=== INSTRUCTIONS FOR THE TASK ===
Once the pictures are set aside, transcribe each line of the listing exactly.

=== DATA FOR REVIEW ===
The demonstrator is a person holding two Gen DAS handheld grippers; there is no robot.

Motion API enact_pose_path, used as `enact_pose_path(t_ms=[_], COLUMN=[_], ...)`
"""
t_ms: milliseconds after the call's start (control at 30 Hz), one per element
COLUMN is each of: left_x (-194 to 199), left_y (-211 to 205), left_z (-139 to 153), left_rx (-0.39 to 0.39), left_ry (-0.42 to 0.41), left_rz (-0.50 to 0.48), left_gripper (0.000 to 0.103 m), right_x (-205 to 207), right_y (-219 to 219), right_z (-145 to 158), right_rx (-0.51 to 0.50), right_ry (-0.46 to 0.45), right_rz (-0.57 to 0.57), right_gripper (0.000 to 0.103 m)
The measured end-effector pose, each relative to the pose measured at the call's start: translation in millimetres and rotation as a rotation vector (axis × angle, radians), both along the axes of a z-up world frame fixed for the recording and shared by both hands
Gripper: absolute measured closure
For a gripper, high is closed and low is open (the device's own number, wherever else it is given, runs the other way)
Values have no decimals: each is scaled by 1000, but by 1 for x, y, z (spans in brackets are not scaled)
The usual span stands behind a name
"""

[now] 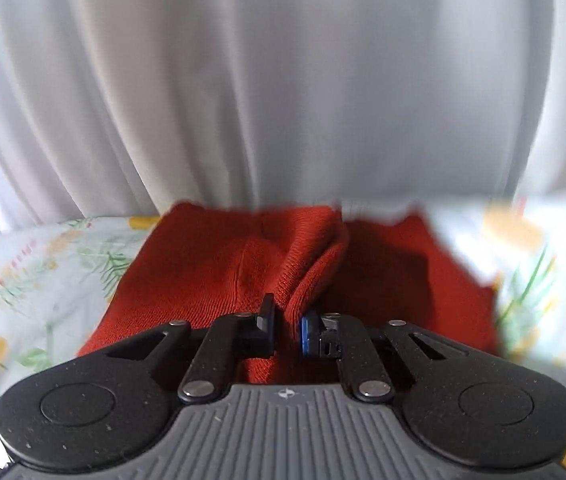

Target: Fold small clothes

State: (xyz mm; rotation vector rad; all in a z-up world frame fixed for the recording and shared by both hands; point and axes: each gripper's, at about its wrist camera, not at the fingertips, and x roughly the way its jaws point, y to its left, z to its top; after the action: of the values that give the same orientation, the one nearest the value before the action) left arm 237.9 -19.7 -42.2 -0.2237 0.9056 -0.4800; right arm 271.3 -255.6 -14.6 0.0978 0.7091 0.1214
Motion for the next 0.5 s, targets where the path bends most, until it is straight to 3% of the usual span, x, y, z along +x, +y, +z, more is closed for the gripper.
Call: enact_pose_path(t_ms=[67, 167, 333, 500], left_x=[-1, 1, 8, 9], left_y=[-5, -10, -14, -17], left_z=[-2, -6, -11, -11], left_rx=[12, 29, 45, 65], left_ry=[3, 11, 29, 39], left_rz=[4, 29, 53, 75], left_gripper=[9, 9, 9, 9], right_x=[-8, -13, -15, -11], right_y=[4, -6, -35, -51], right_z=[15, 20, 0, -29], right_rx=[-81, -135, -171, -165], right_ry=[-81, -110, -55, 3], right_rz=[-5, -43, -159, -191], right_gripper=[93, 93, 93, 88])
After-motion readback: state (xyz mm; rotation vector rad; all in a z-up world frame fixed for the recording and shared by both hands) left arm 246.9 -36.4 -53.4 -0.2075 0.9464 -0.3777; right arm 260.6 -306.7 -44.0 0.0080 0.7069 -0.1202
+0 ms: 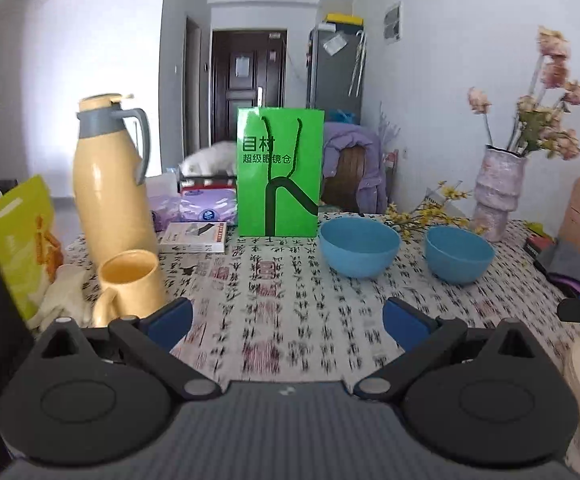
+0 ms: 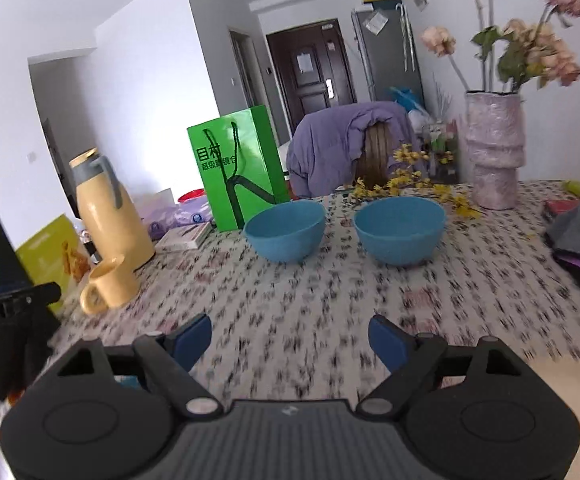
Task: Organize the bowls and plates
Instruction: 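Withdraw both grippers and move them toward the two remaining blue bowls, then close both grippers on the rim of a blue bowl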
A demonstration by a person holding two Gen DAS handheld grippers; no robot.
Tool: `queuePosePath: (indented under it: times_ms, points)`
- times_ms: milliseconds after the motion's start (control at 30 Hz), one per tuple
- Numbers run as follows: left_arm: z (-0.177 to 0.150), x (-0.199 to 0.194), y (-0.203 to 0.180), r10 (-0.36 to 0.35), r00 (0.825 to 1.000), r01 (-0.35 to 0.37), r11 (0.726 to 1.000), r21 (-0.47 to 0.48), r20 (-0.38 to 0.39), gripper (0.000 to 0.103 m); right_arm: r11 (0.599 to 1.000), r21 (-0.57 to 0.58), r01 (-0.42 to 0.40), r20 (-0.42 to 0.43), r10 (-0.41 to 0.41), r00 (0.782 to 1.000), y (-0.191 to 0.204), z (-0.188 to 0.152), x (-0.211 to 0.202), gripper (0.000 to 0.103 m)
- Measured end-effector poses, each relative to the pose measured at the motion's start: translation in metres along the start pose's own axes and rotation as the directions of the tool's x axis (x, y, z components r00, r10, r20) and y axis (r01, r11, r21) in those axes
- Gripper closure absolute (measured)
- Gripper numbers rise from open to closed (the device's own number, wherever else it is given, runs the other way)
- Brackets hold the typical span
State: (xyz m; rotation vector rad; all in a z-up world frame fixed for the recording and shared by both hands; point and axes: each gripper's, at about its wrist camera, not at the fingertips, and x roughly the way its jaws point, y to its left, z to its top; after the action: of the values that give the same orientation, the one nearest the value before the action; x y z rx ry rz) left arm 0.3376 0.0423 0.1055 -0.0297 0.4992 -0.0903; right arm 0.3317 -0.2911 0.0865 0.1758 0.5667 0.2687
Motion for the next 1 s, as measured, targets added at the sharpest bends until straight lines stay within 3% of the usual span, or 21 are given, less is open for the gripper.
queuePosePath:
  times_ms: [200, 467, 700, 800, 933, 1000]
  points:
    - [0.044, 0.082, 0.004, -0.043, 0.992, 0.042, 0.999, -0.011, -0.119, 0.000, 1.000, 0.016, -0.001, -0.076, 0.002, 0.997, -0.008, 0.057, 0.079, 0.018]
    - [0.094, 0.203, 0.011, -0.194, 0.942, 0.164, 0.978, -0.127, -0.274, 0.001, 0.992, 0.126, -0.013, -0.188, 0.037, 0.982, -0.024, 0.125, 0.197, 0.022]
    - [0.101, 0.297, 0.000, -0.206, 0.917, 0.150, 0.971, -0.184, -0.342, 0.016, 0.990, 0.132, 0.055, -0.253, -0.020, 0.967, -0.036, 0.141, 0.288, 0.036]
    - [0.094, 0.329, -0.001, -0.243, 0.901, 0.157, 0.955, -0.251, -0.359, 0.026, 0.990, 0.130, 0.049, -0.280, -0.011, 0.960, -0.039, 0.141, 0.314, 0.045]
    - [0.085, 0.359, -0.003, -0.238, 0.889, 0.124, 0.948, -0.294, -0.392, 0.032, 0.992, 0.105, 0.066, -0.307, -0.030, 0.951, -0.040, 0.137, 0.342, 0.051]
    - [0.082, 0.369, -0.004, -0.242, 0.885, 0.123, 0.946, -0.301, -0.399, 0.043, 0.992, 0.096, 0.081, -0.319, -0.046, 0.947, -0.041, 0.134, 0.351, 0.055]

=== COMPLETED EXERCISE ===
The demonstrator is a person holding two Gen DAS handheld grippers; there is no robot.

Motion API enact_pose_path, used as `enact_pose_path(t_ms=[_], COLUMN=[_], ...)`
"""
t_ms: milliseconds after the call's start (control at 30 Hz), one per element
COLUMN is each of: left_x (-194 to 199), left_y (-211 to 205), left_z (-139 to 153), left_rx (-0.39 to 0.39), left_ry (-0.42 to 0.41), left_rz (-0.50 to 0.48), left_gripper (0.000 to 0.103 m), right_x (-205 to 207), right_y (-219 to 219), right_z (-145 to 158), right_rx (-0.51 to 0.50), right_ry (-0.46 to 0.45), right_rz (-0.57 to 0.57), right_gripper (0.000 to 0.103 m)
The measured end-effector pose, each relative to the pose measured at the call's start: translation in millimetres and rotation as a rotation vector (axis × angle, radians), both along the axes of a z-up world frame fixed for the recording and shared by both hands
Gripper: absolute measured closure
For a gripper, high is closed and low is open (the device's own number, wherever else it is given, runs the other way)
Values have no decimals: each is scaled by 1000, but by 1 for x, y, z (spans in brackets are not scaled)
The usual span stands behind a name
"""

[now] 

Target: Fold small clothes

State: (xyz mm; rotation vector rad; all in a z-up world frame fixed for the recording and shared by both hands; point and axes: each gripper's, at about its wrist camera, not at the fingertips, and x roughly the way its jaws point, y to its left, z to its top; after the action: of the values that give the same orientation, the one nearest the value before the action) left arm 237.9 -19.7 -42.2 -0.2237 0.9056 -0.4800; right arm 271.3 -255.6 -14.6 0.0978 0.7091 0.1214
Motion for the next 0.5 s, targets where the path bends most, until it is straight to 3% of the usual span, x, y, z along +x, +y, +z, more is closed for the gripper.
Call: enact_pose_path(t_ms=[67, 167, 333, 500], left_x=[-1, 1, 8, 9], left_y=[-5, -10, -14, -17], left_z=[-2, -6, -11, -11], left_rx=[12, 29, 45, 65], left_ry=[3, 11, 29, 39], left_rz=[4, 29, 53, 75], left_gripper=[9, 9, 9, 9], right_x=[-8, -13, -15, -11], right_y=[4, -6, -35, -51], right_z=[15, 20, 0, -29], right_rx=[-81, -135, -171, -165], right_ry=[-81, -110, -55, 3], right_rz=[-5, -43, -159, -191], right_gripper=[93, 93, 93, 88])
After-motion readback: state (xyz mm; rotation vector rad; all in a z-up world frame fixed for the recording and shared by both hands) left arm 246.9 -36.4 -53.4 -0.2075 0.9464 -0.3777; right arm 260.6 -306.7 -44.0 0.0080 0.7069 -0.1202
+0 ms: 
+0 ms: 
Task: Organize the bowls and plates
Instruction: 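Withdraw both grippers and move them toward the two remaining blue bowls, then close both grippers on the rim of a blue bowl
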A demonstration by a person holding two Gen DAS handheld grippers; no robot.
Tool: `queuePosePath: (indented under it: times_ms, points)`
- times_ms: milliseconds after the motion's start (control at 30 Hz), one per tuple
- Numbers run as follows: left_arm: z (-0.177 to 0.150), x (-0.199 to 0.194), y (-0.203 to 0.180), r10 (-0.36 to 0.35), r00 (0.825 to 1.000), r01 (-0.35 to 0.37), r11 (0.726 to 1.000), r21 (-0.47 to 0.48), r20 (-0.38 to 0.39), gripper (0.000 to 0.103 m); right_arm: r11 (0.599 to 1.000), r21 (-0.57 to 0.58), r01 (-0.42 to 0.40), r20 (-0.42 to 0.43), r10 (-0.41 to 0.41), r00 (0.782 to 1.000), y (-0.191 to 0.204), z (-0.188 to 0.152), x (-0.211 to 0.202), gripper (0.000 to 0.103 m)
- Measured end-effector poses, each relative to the pose measured at the motion's start: translation in metres along the start pose's own axes and rotation as the directions of the tool's x axis (x, y, z components r00, r10, r20) and y axis (r01, r11, r21) in those axes
- Gripper closure absolute (measured)
- Gripper numbers rise from open to closed (the device's own number, wherever else it is given, runs the other way)
- Brackets hold the typical span
State: (xyz m; rotation vector rad; all in a z-up world frame fixed for the recording and shared by both hands; point and axes: each gripper's, at about its wrist camera, not at the fingertips, and x roughly the way its jaws point, y to its left, z to its top; after the action: of the values that give the same orientation, the one nearest the value before the action; x y z rx ry rz) left arm 0.3376 0.0423 0.1055 -0.0297 0.4992 -0.0903; right arm 0.3317 -0.2911 0.0865 0.1758 0.5667 0.2687
Motion for the next 1 s, as measured, targets added at the sharpest bends until straight lines stay within 3% of the usual span, or 21 are given, less is open for the gripper.
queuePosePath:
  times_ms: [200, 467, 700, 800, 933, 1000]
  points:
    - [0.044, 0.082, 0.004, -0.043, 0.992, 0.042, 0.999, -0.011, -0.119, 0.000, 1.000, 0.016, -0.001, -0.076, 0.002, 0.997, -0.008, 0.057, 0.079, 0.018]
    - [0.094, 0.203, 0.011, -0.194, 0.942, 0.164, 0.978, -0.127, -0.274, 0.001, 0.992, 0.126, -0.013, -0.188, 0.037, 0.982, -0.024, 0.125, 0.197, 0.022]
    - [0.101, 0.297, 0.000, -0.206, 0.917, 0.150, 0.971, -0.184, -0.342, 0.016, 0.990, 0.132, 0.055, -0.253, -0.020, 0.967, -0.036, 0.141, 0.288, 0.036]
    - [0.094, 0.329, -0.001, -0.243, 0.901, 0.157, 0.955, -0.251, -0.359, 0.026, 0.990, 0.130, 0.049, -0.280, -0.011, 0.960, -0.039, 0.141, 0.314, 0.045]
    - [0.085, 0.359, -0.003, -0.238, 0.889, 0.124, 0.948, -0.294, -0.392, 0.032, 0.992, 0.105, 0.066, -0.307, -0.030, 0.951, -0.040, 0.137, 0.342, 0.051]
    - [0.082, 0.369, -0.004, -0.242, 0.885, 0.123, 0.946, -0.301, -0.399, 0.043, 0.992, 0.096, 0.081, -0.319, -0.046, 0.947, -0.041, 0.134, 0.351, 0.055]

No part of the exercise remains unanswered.